By Philip Tengzu
Wa, (UW/R), May 13, GNA – Mr Alexander Sefa, the National Director of the Department of Children (DoC), has urged the public to support and care for children with visual impairments to ensure their holistic development.
He observed that children with visual impairment and their parents or caretakers go through many challenges in society, including discrimination and stigma, which hinder their proper integration into society and development.
Mr Sefa was speaking at a sensitisation event at Dandafuro, a community in the Wa Municipality, organised by the Upper West Regional office of the Department of children in collaboration with the Wa Municipal Departments of Social Welfare and Community Development.
It formed part of the implementation of the Holistic Development of Visually Impaired Children (HODVIC) programme being implemented in six districts in Ghana.
The Visio International funded the HODVIC programme in partnership with the Presbyterian Health Services to, among other things, empower and facilitate the integration of children with visual impairment into society and educational institutions.
The sensitisation also featured eye screening for the children at the community for early detection and treatment of children with eye conditions to avoid preventable eyesight loss.
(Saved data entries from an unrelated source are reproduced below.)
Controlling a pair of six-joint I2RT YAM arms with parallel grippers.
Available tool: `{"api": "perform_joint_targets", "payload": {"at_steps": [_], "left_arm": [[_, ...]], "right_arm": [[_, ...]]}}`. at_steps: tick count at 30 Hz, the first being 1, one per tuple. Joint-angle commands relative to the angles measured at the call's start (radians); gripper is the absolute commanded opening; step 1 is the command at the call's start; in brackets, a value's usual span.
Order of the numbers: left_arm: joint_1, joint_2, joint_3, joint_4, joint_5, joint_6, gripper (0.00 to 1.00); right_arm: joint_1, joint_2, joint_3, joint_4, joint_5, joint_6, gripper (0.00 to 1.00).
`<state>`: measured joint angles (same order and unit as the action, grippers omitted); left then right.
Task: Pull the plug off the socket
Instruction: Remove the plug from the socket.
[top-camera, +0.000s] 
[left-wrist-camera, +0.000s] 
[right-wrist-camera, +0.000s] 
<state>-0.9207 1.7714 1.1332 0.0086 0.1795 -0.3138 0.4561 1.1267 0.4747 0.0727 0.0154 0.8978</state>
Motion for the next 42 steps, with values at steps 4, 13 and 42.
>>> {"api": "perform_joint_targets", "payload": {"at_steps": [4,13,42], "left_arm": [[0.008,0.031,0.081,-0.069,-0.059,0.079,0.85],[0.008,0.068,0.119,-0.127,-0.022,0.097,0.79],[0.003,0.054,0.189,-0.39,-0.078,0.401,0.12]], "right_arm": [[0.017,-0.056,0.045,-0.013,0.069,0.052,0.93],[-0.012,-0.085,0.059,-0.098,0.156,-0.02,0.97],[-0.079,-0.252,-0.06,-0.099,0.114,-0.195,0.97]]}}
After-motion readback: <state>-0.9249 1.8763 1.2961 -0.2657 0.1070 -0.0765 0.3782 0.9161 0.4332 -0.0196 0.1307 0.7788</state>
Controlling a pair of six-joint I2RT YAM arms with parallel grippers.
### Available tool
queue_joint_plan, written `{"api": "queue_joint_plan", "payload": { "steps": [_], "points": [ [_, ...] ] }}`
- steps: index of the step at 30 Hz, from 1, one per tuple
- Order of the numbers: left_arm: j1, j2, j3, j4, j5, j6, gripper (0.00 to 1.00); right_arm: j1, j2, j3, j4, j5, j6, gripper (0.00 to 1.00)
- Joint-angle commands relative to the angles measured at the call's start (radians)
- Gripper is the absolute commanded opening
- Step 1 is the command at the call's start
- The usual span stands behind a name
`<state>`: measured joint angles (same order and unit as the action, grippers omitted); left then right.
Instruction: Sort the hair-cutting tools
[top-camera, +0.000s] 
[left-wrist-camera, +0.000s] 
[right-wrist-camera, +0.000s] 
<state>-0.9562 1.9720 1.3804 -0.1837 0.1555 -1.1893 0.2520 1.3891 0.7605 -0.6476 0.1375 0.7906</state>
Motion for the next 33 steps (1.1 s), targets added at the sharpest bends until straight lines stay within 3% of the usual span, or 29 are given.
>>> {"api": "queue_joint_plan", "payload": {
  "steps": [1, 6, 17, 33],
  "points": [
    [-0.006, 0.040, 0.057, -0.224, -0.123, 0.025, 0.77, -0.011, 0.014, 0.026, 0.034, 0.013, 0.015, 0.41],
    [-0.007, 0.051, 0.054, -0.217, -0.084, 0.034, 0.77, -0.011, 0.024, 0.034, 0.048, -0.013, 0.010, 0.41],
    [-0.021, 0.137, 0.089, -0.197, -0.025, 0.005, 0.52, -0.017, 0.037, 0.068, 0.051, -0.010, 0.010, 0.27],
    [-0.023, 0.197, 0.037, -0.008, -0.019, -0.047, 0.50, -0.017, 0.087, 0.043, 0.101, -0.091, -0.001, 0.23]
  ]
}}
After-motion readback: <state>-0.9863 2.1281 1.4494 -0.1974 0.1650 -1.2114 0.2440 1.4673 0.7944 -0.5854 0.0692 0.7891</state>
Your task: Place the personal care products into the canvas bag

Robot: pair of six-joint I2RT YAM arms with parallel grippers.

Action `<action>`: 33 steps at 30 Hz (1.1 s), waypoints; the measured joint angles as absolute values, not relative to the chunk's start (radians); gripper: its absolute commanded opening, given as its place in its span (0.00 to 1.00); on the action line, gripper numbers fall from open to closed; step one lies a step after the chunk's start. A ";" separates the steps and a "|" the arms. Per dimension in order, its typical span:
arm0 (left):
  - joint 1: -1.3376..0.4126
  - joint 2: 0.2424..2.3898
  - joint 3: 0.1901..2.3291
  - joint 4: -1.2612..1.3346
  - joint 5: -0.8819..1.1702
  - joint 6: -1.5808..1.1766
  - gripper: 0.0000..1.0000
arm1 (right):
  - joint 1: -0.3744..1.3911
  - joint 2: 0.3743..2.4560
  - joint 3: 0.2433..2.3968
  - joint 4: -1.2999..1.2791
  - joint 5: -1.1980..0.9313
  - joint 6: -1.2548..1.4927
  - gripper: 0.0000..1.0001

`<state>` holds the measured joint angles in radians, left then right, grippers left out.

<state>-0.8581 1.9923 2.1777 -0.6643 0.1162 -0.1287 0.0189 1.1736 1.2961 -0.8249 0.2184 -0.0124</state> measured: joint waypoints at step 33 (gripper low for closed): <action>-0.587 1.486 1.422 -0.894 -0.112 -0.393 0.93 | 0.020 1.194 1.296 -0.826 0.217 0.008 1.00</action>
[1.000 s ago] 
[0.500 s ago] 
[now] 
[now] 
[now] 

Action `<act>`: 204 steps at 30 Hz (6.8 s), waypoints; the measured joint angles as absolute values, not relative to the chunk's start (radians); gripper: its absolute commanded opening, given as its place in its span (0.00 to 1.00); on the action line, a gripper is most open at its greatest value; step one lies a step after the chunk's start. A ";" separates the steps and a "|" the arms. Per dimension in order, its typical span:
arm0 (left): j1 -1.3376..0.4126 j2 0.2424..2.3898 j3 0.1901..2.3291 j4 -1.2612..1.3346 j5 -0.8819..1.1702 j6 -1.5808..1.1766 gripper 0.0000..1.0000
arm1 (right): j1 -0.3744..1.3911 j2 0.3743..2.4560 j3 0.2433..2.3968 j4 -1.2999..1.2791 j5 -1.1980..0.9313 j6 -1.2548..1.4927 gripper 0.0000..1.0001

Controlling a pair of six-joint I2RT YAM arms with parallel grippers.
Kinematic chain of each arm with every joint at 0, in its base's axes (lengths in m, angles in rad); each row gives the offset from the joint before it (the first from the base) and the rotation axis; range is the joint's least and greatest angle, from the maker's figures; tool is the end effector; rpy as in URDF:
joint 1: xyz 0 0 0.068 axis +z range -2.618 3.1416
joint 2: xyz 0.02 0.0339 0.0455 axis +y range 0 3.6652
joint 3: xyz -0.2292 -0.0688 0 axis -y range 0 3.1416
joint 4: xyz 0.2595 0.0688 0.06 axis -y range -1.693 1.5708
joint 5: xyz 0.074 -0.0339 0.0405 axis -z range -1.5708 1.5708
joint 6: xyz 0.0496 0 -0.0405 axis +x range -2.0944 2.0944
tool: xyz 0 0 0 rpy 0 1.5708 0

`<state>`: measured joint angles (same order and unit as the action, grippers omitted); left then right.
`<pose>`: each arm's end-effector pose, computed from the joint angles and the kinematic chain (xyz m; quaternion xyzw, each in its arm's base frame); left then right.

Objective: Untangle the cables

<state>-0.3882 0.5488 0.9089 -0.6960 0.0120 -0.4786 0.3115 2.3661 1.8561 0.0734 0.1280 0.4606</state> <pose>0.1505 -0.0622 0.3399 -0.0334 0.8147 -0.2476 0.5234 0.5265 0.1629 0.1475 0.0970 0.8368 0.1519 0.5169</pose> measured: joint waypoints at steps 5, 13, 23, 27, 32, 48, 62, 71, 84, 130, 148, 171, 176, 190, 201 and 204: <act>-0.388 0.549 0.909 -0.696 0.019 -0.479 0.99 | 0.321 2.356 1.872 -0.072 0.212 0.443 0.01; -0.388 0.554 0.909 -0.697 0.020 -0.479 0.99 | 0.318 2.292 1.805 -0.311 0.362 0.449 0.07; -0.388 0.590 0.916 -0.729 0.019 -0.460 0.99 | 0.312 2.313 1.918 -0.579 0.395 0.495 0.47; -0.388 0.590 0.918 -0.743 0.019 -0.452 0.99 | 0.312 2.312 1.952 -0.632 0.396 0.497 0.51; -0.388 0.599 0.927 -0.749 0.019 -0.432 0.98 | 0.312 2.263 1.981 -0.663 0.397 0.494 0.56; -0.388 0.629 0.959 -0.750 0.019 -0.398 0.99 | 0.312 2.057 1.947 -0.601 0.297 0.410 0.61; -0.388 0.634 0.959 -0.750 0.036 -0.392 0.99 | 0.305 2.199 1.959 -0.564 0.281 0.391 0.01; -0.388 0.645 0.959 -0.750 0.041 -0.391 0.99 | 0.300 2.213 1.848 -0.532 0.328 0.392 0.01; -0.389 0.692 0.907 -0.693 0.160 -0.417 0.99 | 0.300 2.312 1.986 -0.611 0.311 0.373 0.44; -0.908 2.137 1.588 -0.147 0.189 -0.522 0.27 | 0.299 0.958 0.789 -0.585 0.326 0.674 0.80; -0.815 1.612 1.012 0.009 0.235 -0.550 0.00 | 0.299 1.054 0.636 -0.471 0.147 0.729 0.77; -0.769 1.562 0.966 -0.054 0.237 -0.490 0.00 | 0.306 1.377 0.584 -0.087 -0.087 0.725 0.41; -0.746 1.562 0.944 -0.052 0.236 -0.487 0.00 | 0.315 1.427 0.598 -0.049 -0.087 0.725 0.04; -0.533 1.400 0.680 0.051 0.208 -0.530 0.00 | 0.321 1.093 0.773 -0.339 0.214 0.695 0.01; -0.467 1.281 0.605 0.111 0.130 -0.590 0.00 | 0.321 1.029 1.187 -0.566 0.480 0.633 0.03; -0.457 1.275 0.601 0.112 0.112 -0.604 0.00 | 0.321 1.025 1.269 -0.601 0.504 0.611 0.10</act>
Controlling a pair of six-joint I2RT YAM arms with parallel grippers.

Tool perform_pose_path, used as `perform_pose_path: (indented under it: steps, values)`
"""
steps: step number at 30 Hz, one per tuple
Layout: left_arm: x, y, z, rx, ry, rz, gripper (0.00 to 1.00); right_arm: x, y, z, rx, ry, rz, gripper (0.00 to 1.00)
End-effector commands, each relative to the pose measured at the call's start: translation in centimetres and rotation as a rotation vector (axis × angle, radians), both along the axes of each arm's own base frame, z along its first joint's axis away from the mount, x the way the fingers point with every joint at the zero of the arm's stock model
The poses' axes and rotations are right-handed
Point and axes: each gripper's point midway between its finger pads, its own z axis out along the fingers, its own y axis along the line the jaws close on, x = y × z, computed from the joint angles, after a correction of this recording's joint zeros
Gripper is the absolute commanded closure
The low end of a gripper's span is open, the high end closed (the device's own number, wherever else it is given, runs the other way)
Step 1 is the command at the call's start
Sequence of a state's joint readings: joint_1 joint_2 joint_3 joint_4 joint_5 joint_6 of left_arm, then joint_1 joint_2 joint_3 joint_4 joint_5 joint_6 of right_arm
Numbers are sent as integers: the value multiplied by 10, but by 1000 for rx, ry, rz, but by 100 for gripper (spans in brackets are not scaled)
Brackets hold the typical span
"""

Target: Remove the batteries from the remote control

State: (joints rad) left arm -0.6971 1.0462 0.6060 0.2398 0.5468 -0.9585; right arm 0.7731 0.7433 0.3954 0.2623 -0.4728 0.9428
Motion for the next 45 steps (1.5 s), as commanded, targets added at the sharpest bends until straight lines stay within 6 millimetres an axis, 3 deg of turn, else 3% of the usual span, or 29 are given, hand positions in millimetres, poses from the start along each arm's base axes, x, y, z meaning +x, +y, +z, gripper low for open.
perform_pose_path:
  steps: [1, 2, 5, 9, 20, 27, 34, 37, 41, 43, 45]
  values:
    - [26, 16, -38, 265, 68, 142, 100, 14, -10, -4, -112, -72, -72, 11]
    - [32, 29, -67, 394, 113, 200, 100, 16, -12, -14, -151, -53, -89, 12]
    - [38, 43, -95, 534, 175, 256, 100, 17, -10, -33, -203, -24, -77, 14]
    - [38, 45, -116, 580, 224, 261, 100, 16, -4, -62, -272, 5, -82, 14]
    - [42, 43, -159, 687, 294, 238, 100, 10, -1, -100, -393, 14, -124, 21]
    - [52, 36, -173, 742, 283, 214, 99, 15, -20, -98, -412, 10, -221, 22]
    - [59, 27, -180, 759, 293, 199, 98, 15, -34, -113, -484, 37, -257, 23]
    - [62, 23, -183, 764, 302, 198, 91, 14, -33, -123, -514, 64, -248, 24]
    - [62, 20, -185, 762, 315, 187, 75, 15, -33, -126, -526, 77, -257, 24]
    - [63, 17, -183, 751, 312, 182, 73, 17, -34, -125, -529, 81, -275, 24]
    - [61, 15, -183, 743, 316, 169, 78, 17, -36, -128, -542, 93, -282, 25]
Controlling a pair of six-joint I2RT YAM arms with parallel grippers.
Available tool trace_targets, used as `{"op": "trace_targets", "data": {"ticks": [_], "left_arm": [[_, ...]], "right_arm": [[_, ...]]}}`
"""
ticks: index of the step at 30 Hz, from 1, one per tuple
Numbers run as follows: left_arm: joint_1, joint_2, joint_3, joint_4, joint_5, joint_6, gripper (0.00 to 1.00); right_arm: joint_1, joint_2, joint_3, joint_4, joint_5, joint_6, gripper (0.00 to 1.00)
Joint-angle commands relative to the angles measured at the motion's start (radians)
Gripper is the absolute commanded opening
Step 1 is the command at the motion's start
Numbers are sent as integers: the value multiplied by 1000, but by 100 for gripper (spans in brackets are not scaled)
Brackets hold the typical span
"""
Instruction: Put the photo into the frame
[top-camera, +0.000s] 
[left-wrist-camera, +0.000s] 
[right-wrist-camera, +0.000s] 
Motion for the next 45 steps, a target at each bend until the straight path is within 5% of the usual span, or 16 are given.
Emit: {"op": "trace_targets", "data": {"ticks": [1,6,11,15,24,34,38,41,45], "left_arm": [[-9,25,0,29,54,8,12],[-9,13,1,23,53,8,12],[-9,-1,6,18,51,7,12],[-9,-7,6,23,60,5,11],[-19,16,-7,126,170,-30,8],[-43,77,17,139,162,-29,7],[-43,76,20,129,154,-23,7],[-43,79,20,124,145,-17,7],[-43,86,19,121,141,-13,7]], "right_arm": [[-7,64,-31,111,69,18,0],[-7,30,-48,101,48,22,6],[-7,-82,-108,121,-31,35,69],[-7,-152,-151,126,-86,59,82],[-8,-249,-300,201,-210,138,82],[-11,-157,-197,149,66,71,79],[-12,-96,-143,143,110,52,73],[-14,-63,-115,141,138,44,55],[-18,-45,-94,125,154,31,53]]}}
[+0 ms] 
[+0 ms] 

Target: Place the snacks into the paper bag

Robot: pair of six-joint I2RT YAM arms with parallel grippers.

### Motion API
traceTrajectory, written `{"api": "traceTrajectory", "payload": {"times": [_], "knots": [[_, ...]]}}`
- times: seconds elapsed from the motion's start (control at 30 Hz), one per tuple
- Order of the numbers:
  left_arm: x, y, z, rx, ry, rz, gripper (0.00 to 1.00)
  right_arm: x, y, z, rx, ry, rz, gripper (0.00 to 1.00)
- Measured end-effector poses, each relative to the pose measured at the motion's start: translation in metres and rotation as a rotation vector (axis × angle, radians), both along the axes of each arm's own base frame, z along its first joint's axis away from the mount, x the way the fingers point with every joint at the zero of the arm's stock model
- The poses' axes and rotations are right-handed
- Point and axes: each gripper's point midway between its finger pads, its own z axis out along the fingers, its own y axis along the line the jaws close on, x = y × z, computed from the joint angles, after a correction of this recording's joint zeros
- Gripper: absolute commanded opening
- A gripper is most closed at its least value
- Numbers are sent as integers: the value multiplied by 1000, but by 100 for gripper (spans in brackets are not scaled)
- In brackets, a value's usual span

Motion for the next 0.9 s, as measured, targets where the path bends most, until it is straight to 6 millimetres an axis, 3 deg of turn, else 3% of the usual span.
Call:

Mr Sefa stressed the need for the public to desist from discriminating and stigmatising against children with visual impairment or their families to enable them to develop into responsible citizens to contribute to national and their community’s development.
“Most of the time, these children and the parents of children with impairments are discriminated against.
Please, I humbly appeal to all of you to take advantage of any platform that you get to sensitise or advise others and also to support parents or caregivers of children with visual impairment and even the children themselves”, he explained.
Madam Matilda Chireh, the Upper West Regional Director of the DoC, entreated the chiefs and people of the community to embrace the programme in order to derive the maximum benefits from it.
Madam Sangkpi Daanu, a parent of visually impaired children at that community, narrated the pain and challenge she went through when she realised two of her children were visually impaired.
She, however, thanked the Department of Children and its partners for intervening and sending one of her visually impaired children to the Wa Methodist School for the Blind.
“At first, I was always worried when they took my child to the school because I didn’t know how she was faring, but when I went and saw her, I clapped for them in my heart”, she explained.
Madam Daanu encouraged parents to send their visually impaired children to school to enable them to acquire formal education to develop their potential.
Meanwhile, Madam Janet Balabo, a Midwife at the Kpongu Health Centre, indicated that visual impairment could be caused by Sexually Transmitted Infections (STIs) during pregnancy.
She urged women to take Antenatal care very seriously during pregnancy to avoid their children going blind.